* _WHAT YOU NEED TO DO_
Entries follow. Give back exactly the lines starting at the one containing "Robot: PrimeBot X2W" and ending at the one containing "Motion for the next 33", and no other lines.

* _STUDY MATERIAL_
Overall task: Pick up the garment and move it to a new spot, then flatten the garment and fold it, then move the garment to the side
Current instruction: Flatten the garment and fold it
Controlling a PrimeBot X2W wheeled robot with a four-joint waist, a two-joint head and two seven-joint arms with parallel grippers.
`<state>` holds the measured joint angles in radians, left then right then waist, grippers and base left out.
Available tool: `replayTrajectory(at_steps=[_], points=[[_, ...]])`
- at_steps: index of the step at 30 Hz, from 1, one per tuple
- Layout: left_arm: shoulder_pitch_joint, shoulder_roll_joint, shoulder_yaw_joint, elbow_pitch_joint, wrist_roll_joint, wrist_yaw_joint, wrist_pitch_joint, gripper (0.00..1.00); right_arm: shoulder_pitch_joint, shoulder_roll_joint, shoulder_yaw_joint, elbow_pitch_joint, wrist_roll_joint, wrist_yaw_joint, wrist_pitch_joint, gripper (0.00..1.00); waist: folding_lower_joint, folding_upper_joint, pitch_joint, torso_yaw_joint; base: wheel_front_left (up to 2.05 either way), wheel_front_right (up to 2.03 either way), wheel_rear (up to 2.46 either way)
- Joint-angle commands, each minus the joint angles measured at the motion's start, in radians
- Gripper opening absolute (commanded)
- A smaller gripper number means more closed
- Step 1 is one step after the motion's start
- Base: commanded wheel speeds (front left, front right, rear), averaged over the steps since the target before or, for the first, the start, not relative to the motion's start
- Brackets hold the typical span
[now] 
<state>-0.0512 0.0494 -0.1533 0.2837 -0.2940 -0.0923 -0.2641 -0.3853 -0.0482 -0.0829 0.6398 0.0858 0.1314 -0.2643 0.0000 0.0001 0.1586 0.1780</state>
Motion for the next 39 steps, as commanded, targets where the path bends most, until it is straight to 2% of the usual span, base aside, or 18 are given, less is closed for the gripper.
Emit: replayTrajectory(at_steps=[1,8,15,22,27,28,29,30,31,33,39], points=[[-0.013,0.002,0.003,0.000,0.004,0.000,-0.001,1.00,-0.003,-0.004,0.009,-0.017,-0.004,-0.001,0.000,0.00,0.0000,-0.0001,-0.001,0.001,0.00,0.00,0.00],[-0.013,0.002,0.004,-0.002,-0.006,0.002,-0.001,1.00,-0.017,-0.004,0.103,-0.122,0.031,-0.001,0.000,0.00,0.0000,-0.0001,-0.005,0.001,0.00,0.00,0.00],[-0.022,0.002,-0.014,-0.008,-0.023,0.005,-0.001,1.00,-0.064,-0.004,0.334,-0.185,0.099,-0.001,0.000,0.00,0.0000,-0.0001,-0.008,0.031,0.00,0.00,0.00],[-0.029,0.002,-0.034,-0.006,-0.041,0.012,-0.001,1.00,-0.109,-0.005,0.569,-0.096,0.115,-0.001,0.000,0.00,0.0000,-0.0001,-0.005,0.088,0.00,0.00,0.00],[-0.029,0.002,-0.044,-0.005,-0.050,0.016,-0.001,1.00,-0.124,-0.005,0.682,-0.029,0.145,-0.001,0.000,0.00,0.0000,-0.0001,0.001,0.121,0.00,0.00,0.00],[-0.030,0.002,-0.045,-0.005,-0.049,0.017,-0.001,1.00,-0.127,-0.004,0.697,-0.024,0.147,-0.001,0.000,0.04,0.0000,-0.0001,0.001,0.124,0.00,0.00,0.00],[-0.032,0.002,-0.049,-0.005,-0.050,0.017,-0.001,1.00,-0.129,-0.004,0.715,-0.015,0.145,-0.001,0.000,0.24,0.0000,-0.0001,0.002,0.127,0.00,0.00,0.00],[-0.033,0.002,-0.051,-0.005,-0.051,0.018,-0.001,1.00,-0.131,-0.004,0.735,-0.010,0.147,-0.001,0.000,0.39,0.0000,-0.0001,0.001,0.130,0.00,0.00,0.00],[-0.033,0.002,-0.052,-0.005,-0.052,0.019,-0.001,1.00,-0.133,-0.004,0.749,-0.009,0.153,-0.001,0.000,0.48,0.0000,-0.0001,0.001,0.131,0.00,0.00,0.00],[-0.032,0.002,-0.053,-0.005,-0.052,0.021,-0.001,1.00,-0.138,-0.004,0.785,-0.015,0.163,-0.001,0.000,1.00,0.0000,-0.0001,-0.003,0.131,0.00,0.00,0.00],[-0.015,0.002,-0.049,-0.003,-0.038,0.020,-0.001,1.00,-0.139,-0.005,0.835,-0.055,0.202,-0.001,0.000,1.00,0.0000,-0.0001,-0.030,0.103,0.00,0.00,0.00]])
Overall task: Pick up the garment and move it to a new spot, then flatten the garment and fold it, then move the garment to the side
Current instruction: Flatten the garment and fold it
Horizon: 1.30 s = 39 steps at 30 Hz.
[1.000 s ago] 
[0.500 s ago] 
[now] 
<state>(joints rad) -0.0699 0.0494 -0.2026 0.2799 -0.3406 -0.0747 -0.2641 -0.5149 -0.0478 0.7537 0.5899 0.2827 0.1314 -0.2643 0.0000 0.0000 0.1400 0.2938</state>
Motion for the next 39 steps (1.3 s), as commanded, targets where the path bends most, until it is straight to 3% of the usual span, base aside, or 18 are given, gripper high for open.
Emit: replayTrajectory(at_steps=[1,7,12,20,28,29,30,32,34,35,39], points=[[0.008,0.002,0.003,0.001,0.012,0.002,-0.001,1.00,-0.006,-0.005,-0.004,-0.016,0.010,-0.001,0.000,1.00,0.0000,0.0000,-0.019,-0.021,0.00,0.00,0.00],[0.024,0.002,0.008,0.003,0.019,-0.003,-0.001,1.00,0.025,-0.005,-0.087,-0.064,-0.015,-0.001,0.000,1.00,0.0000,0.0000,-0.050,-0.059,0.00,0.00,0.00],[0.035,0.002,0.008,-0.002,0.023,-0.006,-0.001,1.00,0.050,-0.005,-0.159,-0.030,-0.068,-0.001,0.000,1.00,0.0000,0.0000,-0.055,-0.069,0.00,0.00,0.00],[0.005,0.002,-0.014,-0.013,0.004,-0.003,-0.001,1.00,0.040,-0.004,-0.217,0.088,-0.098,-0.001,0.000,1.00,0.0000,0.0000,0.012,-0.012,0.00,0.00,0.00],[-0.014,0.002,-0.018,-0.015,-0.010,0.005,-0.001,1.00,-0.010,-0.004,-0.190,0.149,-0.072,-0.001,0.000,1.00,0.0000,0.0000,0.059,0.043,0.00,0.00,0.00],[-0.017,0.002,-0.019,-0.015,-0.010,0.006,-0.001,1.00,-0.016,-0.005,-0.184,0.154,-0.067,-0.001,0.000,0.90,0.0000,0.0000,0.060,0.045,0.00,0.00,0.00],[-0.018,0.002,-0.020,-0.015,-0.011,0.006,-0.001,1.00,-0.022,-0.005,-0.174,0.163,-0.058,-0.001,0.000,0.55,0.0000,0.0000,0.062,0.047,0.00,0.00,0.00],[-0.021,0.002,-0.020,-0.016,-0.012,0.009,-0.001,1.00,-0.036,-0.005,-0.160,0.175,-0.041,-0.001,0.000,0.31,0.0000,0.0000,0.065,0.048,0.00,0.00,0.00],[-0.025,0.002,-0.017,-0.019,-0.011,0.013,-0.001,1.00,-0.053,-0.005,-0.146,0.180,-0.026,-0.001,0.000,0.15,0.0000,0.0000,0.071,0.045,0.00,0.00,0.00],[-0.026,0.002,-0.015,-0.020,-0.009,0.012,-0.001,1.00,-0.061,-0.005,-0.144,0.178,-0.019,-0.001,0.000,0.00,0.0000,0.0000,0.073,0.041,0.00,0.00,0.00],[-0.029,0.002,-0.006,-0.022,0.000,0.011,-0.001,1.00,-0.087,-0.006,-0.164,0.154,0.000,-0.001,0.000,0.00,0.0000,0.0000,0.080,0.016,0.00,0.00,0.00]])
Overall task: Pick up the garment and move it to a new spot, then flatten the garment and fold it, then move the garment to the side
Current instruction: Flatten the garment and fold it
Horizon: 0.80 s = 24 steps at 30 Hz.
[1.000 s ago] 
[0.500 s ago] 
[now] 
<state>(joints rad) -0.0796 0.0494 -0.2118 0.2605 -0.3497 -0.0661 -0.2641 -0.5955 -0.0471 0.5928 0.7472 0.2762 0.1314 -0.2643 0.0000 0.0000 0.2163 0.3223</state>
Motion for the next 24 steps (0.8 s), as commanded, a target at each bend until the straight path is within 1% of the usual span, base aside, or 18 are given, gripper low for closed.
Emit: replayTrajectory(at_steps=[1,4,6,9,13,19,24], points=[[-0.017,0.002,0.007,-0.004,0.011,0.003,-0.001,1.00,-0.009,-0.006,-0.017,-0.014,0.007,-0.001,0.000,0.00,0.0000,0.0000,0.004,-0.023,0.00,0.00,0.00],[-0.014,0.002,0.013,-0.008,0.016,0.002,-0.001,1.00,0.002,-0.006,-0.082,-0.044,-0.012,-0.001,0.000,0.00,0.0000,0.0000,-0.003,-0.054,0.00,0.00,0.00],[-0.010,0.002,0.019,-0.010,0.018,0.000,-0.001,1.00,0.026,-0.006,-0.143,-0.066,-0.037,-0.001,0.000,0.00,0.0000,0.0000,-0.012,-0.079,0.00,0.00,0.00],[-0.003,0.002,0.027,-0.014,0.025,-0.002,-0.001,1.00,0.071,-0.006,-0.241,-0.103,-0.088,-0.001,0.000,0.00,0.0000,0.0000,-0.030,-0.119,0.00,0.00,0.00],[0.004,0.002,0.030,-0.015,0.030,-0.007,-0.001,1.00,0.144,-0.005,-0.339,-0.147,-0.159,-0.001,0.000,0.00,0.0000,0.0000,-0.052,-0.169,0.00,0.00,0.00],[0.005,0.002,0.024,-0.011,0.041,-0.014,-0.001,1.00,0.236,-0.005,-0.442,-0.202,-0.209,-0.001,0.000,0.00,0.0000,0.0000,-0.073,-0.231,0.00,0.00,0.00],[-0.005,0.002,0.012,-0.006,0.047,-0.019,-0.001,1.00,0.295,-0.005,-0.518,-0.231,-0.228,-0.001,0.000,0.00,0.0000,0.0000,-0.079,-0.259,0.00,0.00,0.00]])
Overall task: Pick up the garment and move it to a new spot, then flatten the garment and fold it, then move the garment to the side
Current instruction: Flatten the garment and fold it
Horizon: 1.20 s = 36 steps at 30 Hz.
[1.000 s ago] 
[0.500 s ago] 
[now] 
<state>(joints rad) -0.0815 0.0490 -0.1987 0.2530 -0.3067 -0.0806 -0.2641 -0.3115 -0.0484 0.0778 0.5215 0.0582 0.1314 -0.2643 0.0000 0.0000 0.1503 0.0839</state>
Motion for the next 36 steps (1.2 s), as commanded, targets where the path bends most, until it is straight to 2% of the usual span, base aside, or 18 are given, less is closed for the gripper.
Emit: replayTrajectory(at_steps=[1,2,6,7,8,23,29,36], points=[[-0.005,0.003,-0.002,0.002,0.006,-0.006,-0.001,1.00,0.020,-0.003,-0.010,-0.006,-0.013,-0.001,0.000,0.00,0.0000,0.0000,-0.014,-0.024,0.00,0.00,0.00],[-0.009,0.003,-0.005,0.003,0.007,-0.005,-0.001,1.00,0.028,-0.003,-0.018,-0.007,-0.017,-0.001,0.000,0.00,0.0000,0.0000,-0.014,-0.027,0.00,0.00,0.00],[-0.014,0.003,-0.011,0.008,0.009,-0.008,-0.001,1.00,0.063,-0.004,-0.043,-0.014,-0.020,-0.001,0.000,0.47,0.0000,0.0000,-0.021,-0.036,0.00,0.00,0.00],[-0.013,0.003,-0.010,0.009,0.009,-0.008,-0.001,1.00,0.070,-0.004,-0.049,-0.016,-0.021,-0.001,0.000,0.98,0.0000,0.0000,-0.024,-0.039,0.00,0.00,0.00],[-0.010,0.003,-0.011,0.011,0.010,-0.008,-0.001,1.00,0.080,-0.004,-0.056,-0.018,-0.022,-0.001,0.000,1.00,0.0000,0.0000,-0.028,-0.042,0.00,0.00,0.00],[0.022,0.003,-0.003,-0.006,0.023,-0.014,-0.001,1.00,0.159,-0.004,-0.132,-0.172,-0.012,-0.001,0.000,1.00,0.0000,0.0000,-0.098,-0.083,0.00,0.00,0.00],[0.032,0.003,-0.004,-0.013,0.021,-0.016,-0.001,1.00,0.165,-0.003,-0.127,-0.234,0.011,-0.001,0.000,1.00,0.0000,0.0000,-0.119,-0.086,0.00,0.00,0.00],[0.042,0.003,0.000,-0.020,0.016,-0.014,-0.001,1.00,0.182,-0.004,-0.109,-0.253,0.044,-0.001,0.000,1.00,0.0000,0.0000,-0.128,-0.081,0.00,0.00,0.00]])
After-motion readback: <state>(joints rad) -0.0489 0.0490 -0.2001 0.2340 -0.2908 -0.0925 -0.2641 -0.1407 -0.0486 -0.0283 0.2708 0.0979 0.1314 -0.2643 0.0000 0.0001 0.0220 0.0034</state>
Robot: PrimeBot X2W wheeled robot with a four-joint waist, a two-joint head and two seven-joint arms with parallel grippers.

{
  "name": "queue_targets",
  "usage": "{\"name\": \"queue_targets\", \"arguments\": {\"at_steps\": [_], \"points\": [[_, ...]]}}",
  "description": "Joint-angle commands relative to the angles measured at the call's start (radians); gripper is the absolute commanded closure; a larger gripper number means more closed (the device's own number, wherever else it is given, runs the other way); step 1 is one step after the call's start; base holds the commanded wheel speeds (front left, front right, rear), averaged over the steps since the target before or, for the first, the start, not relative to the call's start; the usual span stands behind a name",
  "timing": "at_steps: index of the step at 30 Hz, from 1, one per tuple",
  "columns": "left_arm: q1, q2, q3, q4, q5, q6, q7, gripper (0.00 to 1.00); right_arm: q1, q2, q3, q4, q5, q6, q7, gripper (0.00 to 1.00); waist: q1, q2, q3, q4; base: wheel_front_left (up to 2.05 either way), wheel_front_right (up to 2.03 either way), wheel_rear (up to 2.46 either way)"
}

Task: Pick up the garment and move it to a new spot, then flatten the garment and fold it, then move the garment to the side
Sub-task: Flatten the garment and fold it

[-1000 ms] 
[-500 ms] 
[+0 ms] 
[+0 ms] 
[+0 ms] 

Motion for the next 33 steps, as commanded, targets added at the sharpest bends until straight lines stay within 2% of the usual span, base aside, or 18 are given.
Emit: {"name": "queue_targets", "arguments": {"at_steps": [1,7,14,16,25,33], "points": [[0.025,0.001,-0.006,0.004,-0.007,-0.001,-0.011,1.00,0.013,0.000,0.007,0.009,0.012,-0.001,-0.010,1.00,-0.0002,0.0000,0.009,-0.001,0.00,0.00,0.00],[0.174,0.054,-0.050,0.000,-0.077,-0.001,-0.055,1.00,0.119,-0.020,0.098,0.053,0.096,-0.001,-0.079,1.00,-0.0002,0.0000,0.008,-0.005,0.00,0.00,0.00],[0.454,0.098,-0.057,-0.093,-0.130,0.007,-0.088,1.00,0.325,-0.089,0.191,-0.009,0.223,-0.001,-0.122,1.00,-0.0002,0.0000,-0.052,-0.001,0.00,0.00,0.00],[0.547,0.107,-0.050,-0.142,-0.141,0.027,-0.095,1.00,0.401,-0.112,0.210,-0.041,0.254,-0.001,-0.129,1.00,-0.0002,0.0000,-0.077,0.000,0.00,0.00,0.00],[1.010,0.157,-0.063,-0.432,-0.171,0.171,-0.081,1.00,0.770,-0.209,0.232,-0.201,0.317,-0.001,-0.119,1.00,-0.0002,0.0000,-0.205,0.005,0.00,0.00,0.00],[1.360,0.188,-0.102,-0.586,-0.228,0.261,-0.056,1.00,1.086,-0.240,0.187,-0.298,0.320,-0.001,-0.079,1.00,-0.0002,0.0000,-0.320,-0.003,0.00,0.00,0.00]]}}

* _RESULT BELOW_
Robot: PrimeBot X2W wheeled robot with a four-joint waist, a two-joint head and two seven-joint arms with parallel grippers.

{
  "name": "queue_targets",
  "usage": "{\"name\": \"queue_targets\", \"arguments\": {\"at_steps\": [_], \"points\": [[_, ...]]}}",
  "description": "Joint-angle commands relative to the angles measured at the call's start (radians); gripper is the absolute commanded closure; a larger gripper number means more closed (the device's own number, wherever else it is given, runs the other way); step 1 is one step after the call's start; base holds the commanded wheel speeds (front left, front right, rear), averaged over the steps since the target before or, for the first, the start, not relative to the call's start; the usual span stands behind a name",
  "timing": "at_steps: index of the step at 30 Hz, from 1, one per tuple",
  "columns": "left_arm: q1, q2, q3, q4, q5, q6, q7, gripper (0.00 to 1.00); right_arm: q1, q2, q3, q4, q5, q6, q7, gripper (0.00 to 1.00); waist: q1, q2, q3, q4; base: wheel_front_left (up to 2.05 either way), wheel_front_right (up to 2.03 either way), wheel_rear (up to 2.46 either way)"
}

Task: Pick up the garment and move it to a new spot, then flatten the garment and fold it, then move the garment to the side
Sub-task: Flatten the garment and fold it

[-1000 ms] 
[-500 ms] 
[+0 ms] 
[+0 ms] 
[+0 ms] 

Motion for the next 33 steps, as commanded, targets added at the sharpest bends until straight lines stay within 2% of the usual span, base aside, or 18 are given.

The exercise concludes with this answer.